* _What you need to do_
In the data, find each line where the word "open" appears and list that line.

►

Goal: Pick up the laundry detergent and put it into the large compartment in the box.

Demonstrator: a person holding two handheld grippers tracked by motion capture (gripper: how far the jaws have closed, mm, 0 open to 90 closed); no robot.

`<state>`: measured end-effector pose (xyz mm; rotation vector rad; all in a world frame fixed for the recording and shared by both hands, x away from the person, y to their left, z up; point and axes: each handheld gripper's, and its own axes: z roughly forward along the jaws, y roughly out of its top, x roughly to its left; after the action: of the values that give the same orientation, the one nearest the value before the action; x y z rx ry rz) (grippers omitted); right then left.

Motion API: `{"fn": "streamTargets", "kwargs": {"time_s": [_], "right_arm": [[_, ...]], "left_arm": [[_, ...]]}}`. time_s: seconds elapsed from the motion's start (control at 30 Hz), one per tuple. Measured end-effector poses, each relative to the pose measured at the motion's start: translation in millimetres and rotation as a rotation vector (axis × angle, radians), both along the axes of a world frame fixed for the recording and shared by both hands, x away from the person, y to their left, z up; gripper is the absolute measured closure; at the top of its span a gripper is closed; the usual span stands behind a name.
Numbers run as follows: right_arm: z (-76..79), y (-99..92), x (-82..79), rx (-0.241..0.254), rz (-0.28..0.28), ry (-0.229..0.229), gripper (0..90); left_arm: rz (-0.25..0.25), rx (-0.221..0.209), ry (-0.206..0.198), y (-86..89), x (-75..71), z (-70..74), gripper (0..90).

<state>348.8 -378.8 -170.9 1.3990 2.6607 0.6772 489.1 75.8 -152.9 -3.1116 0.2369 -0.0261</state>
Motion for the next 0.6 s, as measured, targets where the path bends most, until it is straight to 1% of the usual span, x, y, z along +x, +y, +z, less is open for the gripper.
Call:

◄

* _Output_
Demonstrator: a person holding two handheld grippers tracked by motion capture (gripper: how far the jaws have closed, mm, 0 open to 90 closed); no robot.
Motion for the next 0.6 s, as measured, targets where the path bends most, until it is straight to 1% of the usual span, x, y, z along +x, +y, +z, less is open for the gripper.

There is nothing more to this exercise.